## Exercise directions
Please write out the listing again, keeping every character the same.

## Available data
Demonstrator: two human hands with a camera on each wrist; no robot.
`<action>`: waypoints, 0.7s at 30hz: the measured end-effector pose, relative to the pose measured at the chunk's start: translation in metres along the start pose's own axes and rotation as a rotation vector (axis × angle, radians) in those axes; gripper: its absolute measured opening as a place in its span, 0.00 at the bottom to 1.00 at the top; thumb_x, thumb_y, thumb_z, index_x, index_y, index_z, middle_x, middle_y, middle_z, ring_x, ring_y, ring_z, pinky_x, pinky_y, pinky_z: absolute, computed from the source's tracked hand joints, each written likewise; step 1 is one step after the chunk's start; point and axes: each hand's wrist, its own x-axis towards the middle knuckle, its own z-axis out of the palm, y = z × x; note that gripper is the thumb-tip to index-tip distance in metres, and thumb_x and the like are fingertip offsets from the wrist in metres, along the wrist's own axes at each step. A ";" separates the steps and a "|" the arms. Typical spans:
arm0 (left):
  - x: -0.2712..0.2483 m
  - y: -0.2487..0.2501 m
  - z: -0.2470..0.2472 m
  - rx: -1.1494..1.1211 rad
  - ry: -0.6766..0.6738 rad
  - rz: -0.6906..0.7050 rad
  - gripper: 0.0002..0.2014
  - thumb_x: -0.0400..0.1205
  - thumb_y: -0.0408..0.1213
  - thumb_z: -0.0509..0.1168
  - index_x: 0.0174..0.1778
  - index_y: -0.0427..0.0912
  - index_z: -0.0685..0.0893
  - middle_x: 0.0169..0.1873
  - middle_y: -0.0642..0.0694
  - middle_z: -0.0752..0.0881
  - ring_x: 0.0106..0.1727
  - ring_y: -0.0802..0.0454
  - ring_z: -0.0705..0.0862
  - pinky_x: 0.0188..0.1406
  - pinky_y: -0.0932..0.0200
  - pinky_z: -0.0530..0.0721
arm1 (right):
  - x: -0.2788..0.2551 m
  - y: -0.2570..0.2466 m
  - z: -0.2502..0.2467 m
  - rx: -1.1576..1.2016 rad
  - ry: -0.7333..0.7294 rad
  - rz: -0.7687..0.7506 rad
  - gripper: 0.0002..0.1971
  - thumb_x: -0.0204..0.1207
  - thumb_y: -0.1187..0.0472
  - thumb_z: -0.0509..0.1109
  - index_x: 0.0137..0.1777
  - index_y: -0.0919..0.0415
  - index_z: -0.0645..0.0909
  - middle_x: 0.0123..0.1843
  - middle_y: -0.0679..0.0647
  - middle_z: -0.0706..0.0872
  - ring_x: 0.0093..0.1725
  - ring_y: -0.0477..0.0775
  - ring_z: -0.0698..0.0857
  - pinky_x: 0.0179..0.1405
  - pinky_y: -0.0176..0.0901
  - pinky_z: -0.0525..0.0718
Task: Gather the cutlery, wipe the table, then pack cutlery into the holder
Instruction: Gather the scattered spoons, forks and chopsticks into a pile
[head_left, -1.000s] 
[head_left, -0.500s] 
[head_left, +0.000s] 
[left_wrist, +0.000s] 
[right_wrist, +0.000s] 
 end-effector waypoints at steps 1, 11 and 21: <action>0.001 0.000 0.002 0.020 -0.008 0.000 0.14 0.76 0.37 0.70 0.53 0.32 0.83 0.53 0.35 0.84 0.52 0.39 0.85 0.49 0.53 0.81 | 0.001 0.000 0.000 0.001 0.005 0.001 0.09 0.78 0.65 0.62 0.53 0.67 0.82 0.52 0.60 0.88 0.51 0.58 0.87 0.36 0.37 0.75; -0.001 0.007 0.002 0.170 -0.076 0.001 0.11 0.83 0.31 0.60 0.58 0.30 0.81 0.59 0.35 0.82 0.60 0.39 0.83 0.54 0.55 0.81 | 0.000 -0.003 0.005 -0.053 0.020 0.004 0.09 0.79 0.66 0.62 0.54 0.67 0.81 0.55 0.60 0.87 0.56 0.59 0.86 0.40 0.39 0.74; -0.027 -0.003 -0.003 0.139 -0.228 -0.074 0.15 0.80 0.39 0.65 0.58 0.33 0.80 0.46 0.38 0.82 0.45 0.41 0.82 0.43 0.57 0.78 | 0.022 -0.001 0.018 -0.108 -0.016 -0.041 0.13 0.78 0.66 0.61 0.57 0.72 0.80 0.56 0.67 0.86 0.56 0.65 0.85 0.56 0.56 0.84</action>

## Output of the exercise
Demonstrator: two human hands with a camera on each wrist; no robot.
`<action>`: waypoints, 0.7s at 30hz: the measured end-effector pose, relative to the pose measured at the chunk's start: translation in metres along the start pose's own axes and rotation as a rotation vector (axis × angle, radians) in those axes; gripper: its absolute measured opening as a place in its span, 0.00 at the bottom to 1.00 at the top; thumb_x, thumb_y, thumb_z, index_x, index_y, index_z, middle_x, middle_y, middle_z, ring_x, ring_y, ring_z, pinky_x, pinky_y, pinky_z: absolute, computed from the source's tracked hand joints, each written likewise; step 1 is one step after the chunk's start; point and axes: each hand's wrist, its own x-axis towards the middle knuckle, its own z-axis out of the palm, y = z × x; note that gripper is the thumb-tip to index-tip distance in metres, and thumb_x and the like are fingertip offsets from the wrist in metres, along the wrist's own axes at each step. A ";" separates the steps and a "|" the arms. Typical spans:
arm0 (left):
  - x: -0.2712..0.2483 m
  - y: -0.2487..0.2501 m
  - z: -0.2470..0.2472 m
  - rx: -1.1494..1.1211 rad
  - ry: -0.6766..0.6738 rad
  - rz: -0.6906..0.7050 rad
  - gripper: 0.0002..0.2014
  - thumb_x: -0.0400..0.1205
  - thumb_y: -0.0408..0.1213
  - thumb_z: -0.0509..0.1168
  - index_x: 0.0174..0.1778
  - index_y: -0.0427..0.0912
  - index_z: -0.0685..0.0893
  - middle_x: 0.0169..0.1873
  - middle_y: -0.0642..0.0694
  - middle_z: -0.0752..0.0881
  - ring_x: 0.0106..0.1727
  - ring_y: -0.0802..0.0454
  - ring_z: -0.0705..0.0862
  - pinky_x: 0.0188..0.1406
  - pinky_y: -0.0932..0.0200
  - pinky_z: -0.0530..0.0721
arm1 (right):
  - x: -0.2788..0.2551 m
  - y: -0.2570..0.2466 m
  - z: -0.2502..0.2467 m
  - rx: -1.1576..1.2016 rad
  - ry: -0.7333..0.7294 rad
  - rz: -0.7687..0.7506 rad
  - gripper: 0.0002..0.1971
  - thumb_x: -0.0204..0.1207
  - thumb_y: -0.1187..0.0472
  - thumb_z: -0.0509..0.1109
  - index_x: 0.0137..0.1777
  - index_y: -0.0919..0.0415
  - index_z: -0.0645..0.0909
  - middle_x: 0.0123..0.1843
  - middle_y: -0.0679..0.0647
  - middle_z: -0.0706..0.0872
  - ring_x: 0.0093..0.1725
  - ring_y: -0.0477..0.0775
  - ring_z: -0.0698..0.0857
  - pinky_x: 0.0179..0.1405
  - pinky_y: -0.0176..0.0901
  - pinky_z: -0.0525..0.0718
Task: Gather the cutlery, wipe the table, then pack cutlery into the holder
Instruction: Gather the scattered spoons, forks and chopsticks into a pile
[head_left, -1.000s] 
[head_left, -0.500s] 
[head_left, +0.000s] 
[left_wrist, +0.000s] 
[right_wrist, +0.000s] 
 end-effector waypoints at steps 1, 11 and 21: <action>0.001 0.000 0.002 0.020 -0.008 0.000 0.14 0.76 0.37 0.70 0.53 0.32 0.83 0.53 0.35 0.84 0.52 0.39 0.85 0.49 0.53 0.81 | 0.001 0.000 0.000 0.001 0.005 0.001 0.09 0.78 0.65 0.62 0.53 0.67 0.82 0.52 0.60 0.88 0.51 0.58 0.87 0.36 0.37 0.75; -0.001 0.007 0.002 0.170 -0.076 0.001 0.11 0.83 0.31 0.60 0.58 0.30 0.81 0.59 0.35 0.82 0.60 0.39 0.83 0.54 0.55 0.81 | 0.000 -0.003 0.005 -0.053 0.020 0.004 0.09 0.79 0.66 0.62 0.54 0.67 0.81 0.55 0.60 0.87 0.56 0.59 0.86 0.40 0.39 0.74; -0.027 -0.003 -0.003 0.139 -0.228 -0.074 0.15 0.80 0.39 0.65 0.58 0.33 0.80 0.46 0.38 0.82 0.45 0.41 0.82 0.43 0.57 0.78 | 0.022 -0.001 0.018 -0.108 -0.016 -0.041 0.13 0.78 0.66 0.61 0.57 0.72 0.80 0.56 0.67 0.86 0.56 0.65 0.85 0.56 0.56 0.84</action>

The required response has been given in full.